07-05-2025
Austin families are getting priced out. These state laws could help them stay
Austin's soul has always been its people, from the chefs preparing fantastic food to the musicians who make us the live music capital of the world. But as the city grows, we face a hard truth: Many of our people, including artists, teachers, nurses, service workers and young families, can no longer afford to live here.
At Austin Habitat, we hear it daily: Families with steady jobs and deep roots are being priced out of the neighborhoods they helped shape. While demand has increased home prices, so has the lack of diverse housing options. Smaller, modest homes, backyard cottages, and condos — once common in Austin — have become rare.
Austin school district teacher Steven Caplan does yard work in October 2023 in front of his Austin Habitat for Humanity home. Teachers, nurses and service workers are having difficulty finding housing they can afford in Austin.
To preserve Austin's identity, it's imperative we make room for everyone who gives this city its character and charm.
That's exactly what we're doing through a powerful new partnership in Northeast Austin. In collaboration with Travis County, Austin Habitat is building 48 affordable homes in Whisper Valley, a sustainable, mixed-income community.
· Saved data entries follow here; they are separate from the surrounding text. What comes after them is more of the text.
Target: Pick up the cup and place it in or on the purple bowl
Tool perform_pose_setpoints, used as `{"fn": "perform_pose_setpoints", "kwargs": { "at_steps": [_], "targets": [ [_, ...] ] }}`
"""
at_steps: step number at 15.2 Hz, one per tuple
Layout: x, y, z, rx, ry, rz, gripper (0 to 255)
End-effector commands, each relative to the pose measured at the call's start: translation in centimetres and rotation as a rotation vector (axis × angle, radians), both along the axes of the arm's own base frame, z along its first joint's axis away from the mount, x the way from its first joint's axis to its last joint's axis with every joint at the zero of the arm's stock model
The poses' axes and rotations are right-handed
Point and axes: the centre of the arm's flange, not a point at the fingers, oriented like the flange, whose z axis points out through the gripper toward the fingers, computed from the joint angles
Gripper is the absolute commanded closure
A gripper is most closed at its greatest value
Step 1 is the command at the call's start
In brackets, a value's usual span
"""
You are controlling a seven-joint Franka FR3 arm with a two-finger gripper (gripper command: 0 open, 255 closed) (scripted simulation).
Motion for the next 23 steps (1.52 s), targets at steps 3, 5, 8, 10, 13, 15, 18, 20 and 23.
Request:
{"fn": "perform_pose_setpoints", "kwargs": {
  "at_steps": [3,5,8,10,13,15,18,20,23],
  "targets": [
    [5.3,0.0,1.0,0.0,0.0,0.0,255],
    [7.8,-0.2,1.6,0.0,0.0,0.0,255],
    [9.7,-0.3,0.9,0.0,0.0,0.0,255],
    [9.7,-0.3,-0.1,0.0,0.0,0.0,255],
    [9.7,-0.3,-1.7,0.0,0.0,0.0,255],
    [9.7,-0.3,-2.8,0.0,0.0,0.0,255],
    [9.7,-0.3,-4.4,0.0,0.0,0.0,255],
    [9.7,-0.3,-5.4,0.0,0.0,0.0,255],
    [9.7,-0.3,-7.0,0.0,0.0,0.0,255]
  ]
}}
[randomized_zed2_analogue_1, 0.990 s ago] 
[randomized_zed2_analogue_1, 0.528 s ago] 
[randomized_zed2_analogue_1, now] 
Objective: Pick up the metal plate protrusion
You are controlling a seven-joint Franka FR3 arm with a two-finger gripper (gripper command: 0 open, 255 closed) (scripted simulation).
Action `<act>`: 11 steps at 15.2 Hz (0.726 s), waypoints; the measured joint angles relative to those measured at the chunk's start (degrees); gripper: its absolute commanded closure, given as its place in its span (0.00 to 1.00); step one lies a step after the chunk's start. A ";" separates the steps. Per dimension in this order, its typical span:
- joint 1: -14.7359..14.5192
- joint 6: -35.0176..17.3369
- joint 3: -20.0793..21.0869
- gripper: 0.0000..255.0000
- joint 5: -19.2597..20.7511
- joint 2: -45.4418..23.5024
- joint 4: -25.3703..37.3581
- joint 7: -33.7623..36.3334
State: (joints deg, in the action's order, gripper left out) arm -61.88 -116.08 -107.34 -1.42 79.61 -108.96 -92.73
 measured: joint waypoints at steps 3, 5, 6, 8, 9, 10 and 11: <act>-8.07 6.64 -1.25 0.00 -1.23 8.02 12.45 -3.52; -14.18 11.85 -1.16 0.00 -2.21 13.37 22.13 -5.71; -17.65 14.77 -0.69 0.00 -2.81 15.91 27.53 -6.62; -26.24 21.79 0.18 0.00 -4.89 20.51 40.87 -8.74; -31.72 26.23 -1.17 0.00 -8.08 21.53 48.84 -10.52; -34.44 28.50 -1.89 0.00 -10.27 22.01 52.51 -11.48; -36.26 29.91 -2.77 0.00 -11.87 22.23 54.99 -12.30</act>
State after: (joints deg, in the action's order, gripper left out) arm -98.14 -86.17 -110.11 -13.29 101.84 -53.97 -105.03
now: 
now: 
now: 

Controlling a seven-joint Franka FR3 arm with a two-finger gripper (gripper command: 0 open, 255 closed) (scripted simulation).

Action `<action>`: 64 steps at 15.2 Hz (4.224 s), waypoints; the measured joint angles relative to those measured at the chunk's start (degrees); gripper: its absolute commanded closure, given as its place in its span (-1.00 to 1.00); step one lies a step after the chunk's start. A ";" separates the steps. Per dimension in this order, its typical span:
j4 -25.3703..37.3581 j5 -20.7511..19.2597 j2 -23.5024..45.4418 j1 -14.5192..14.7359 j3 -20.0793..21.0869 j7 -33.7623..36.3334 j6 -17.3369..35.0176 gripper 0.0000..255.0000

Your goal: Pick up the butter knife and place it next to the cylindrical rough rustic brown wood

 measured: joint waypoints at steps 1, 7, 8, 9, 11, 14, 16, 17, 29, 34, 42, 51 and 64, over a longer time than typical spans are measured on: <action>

It's a bold step toward restoring balance in our housing system. Already, momentum is building — proof that local leadership matched by statewide support drives real change.
This fall, we'll host the Jimmy & Rosalynn Carter Work Project and build 25 of those 48 affordable homes in one week with volunteers and future homeowners. It's community in action, proof that partnerships can be compassionate, creative and focused on the shared belief that everyone deserves a home.
Adrianne Todman, then serving as acting secretary of Housing and Urban Development, participates in January at an Austin Habitat for Humanity wall-raising ceremony in Prospect Heights. Austin Habitat will hold an event this fall to build 25 homes in another community called Whisper Valley.
And we can do more. By embracing common-sense solutions such as allowing homeowners to build backyard homes, converting vacant offices into housing, or empowering faith-based groups to build on their land, we can open doors for more families while preserving the character that makes our neighborhoods special.
This session, the Texas Legislature has a chance to act on four bills that would give cities the tools to create homes while preserving character and meeting local needs:
• Senate Bill 673/HB 1779 to legalize backyard homes
• SB 844/HB 24 to end landowner vetoes in housing decisions
• SB 840/HB 3404 to enable housing near offices and shopping centers, and
• SB 854/HB 3172 to empower faith groups to build housing
Polling by Texans for Housing shows most Texans support these exact solutions — including 61% who favor allowing backyard homes, strong majorities backing housing near businesses and empowering churches and nonprofits to build homes and a majority against landowner vetoes.
These ideas aren't controversial. They're practical. What they require is the willingness to imagine an Austin where opportunity is shared and neighbors are welcomed, not pushed away.
Because at the end of the day, this isn't just about housing. It's about community. It's about ensuring our kids can grow up and stay here, that our teachers and nurses aren't forced to move away.
The choice is ours. We can cling to outdated policies that exclude, or we can lean into a future where Austin thrives because everyone has a place here. Preserving Austin doesn't mean freezing it in time. It means ensuring the people who make it vibrant, diverse, and resilient can keep calling it home.
I urge lawmakers to act. Austinites should contact their representatives and say clearly: We need these housing bills passed now. Because the future of our city depends on it.
Michele Anderson is the CEO of Austin Habitat for Humanity.